• **Task item**:
For every line that contains the string "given", pull that line out of the material below.

• **Input data**:
○ ○ ○
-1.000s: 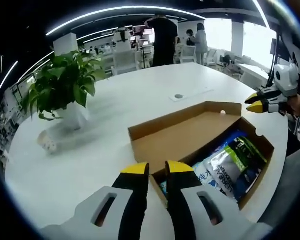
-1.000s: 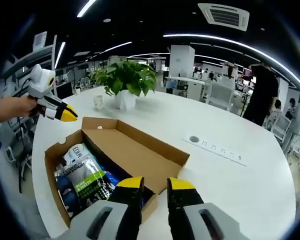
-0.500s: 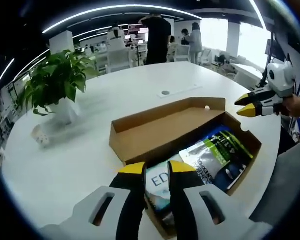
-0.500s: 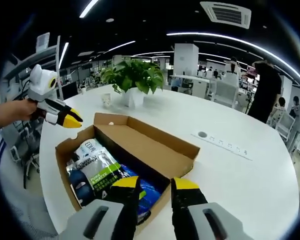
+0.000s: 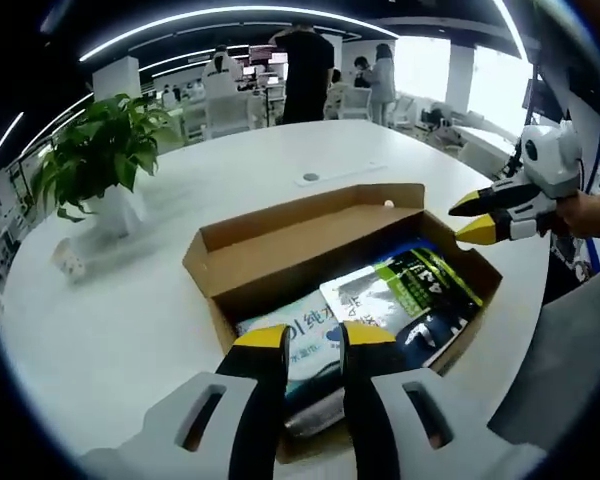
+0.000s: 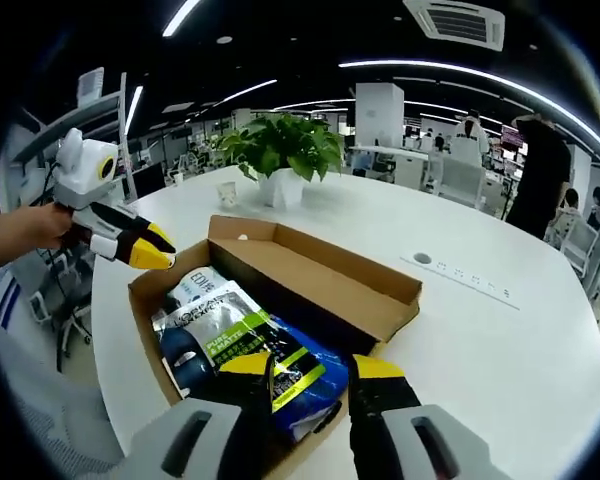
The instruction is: Operate the shoe box by opening the lid, removing the specified soft item, and placing it in the target area until the item is outside and the box remains undamaged.
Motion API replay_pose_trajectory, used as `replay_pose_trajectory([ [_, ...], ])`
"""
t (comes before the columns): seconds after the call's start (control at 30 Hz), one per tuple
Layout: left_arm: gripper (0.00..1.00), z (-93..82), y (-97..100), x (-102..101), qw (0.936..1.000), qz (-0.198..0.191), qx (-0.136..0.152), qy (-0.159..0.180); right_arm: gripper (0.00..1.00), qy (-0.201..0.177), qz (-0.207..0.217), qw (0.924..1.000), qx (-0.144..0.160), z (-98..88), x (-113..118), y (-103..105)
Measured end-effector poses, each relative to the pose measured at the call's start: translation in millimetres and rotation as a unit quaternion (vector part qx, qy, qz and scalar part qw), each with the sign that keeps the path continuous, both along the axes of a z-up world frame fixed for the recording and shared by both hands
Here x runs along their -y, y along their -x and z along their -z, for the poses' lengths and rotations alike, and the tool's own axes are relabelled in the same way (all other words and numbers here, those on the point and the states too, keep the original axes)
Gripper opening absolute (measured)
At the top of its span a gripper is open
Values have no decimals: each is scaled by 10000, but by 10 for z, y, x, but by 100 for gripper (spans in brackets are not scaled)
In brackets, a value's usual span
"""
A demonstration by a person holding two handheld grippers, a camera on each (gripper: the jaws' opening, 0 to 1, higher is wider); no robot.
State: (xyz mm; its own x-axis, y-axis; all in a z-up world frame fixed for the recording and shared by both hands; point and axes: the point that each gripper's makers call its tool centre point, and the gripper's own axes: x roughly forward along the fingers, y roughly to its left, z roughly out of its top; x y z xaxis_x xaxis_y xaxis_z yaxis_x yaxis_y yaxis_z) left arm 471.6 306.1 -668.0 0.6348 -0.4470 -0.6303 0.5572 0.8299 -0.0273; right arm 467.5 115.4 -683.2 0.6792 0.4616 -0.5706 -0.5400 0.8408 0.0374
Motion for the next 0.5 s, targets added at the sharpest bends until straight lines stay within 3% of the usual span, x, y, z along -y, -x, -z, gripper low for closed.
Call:
replay_pose_trajectory([
  [0.5, 21, 163, 190, 160, 9995, 67, -220, 218, 30, -17, -245, 9996, -170, 142, -74, 115],
])
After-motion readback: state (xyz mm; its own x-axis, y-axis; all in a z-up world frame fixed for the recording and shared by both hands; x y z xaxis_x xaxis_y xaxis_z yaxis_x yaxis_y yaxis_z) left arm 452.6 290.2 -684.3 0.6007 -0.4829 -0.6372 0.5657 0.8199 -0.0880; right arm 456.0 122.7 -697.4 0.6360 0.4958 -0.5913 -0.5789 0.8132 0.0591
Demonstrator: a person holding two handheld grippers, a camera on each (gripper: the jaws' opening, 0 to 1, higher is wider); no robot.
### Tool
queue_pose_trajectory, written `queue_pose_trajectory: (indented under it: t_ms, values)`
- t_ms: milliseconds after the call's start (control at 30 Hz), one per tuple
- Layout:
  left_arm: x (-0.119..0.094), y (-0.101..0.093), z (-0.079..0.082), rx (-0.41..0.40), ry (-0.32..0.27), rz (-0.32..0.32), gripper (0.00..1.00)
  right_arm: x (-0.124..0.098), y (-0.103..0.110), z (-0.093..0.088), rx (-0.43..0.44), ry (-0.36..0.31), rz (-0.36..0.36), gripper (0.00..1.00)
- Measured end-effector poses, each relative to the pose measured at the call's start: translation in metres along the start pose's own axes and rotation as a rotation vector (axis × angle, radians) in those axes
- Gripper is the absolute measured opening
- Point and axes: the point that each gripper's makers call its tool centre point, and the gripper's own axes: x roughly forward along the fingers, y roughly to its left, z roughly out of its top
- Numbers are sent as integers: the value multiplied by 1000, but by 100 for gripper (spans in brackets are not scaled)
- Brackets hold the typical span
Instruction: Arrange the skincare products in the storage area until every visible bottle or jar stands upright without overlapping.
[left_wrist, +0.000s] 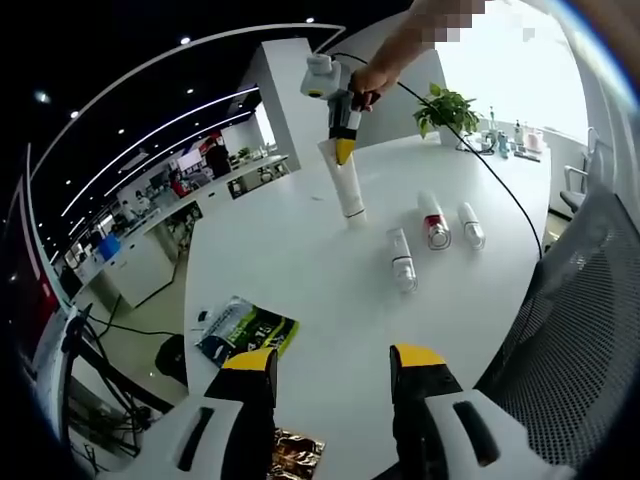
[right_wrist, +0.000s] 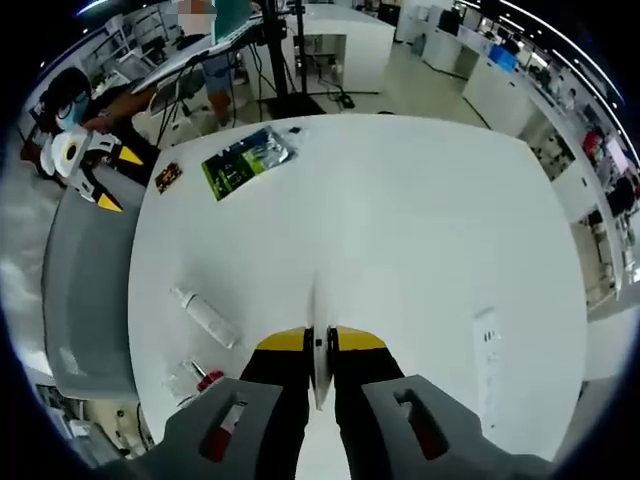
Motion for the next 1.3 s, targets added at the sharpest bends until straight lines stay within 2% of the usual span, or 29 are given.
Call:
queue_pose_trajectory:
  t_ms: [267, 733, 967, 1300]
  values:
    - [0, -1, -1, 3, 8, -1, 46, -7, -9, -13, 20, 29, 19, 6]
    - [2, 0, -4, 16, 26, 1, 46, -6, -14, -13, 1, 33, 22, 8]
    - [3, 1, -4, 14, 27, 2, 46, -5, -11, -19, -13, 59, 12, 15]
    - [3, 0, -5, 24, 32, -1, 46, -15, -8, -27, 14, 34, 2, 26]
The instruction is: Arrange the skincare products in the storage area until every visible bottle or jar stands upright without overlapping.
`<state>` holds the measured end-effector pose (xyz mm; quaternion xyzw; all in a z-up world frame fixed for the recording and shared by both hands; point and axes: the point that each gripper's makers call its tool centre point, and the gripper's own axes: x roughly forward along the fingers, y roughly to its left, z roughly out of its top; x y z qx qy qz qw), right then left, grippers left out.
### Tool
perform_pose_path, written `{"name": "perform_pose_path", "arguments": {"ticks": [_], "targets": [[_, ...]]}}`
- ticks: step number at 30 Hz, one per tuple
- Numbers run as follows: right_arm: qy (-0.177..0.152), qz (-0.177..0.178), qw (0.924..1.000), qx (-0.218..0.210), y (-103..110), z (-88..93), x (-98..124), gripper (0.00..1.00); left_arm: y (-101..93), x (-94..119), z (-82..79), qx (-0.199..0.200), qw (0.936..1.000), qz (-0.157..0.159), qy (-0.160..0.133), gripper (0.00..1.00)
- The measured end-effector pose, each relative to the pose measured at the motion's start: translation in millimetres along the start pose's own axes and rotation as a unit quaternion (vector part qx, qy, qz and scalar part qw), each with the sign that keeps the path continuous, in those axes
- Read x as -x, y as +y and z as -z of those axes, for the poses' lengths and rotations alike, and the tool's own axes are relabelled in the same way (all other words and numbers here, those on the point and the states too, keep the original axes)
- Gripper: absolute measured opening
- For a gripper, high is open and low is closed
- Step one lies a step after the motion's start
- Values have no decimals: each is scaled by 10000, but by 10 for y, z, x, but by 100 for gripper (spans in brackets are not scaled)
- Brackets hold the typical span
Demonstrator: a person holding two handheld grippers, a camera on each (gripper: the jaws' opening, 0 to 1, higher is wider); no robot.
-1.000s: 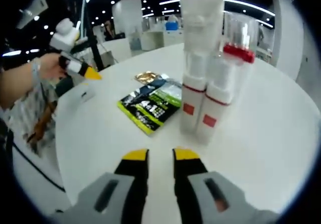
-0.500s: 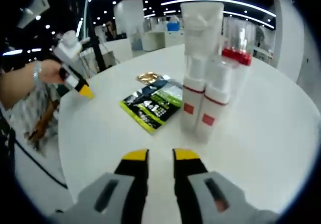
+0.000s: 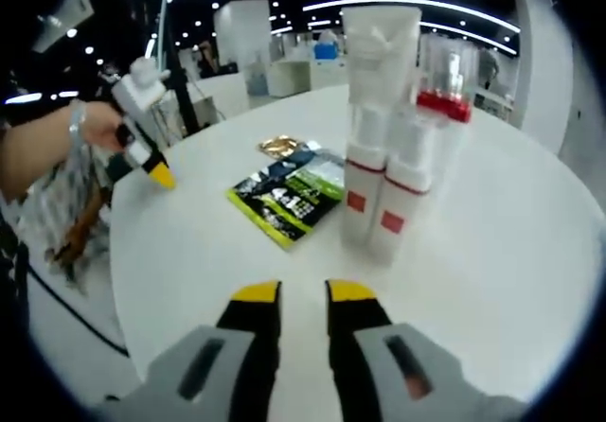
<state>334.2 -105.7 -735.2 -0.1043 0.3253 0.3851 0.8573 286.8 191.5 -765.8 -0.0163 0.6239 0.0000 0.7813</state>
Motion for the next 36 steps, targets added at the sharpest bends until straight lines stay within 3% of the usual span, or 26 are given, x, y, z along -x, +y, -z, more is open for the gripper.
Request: {"name": "perform_pose_path", "arguments": {"ticks": [2,15,26,36], "targets": [[2,10,10000,-4,-2,7,8,17,1,12,11,-26,10000,6,14,42],[5,95,9999,-46,-55,21,37,16,-34,71,17,-67,9998,-114,127,42],[37,65,10000,-13,-24,39,32,16,-84,242,-96,-3,9999,-89,-70,42],[59,70,10000,-30,-26,62,52,16,-316,346,-314,8,9993,210,-301,41]]}}
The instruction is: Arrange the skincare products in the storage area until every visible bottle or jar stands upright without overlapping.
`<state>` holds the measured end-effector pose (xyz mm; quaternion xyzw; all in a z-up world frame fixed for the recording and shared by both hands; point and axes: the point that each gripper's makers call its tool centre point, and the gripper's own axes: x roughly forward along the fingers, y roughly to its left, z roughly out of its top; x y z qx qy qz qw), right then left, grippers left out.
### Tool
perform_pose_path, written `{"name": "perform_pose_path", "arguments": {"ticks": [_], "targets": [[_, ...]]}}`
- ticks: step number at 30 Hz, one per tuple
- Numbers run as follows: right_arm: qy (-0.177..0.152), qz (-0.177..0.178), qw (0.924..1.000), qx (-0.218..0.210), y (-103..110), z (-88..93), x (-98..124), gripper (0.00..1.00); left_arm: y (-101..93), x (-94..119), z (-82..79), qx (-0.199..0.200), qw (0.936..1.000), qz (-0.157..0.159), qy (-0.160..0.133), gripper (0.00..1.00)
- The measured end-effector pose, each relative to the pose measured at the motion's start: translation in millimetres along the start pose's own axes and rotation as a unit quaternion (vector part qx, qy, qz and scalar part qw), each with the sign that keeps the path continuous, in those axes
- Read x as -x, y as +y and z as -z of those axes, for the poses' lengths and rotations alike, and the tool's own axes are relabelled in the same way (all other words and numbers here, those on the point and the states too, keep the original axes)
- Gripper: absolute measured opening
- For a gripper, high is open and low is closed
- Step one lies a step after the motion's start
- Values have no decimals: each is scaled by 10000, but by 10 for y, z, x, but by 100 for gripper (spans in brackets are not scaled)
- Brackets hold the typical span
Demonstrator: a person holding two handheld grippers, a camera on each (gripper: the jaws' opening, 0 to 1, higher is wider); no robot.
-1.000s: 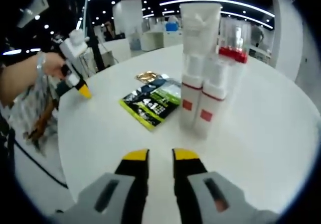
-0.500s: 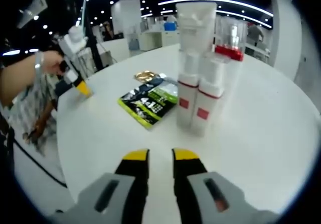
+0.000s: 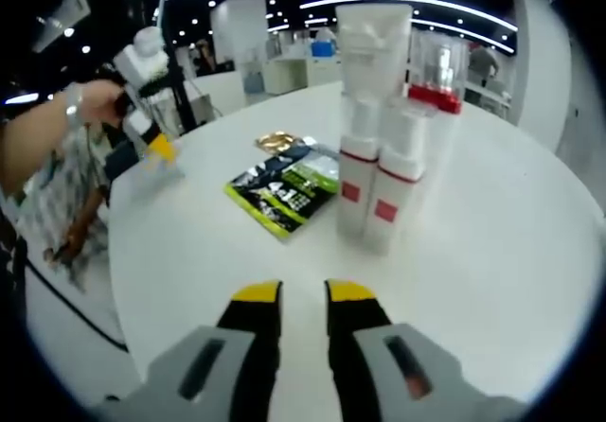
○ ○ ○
• **Written solution**:
Motion for the next 1.3 s, targets added at the sharpest bends until straight lines stay within 2% of the usual span, or 29 are given.
Motion for the next 36 steps, targets added at the sharpest bends until straight lines stay within 3% of the usual span, or 26 are given, x, y, z along -x, +y, -z, more is open for the gripper.

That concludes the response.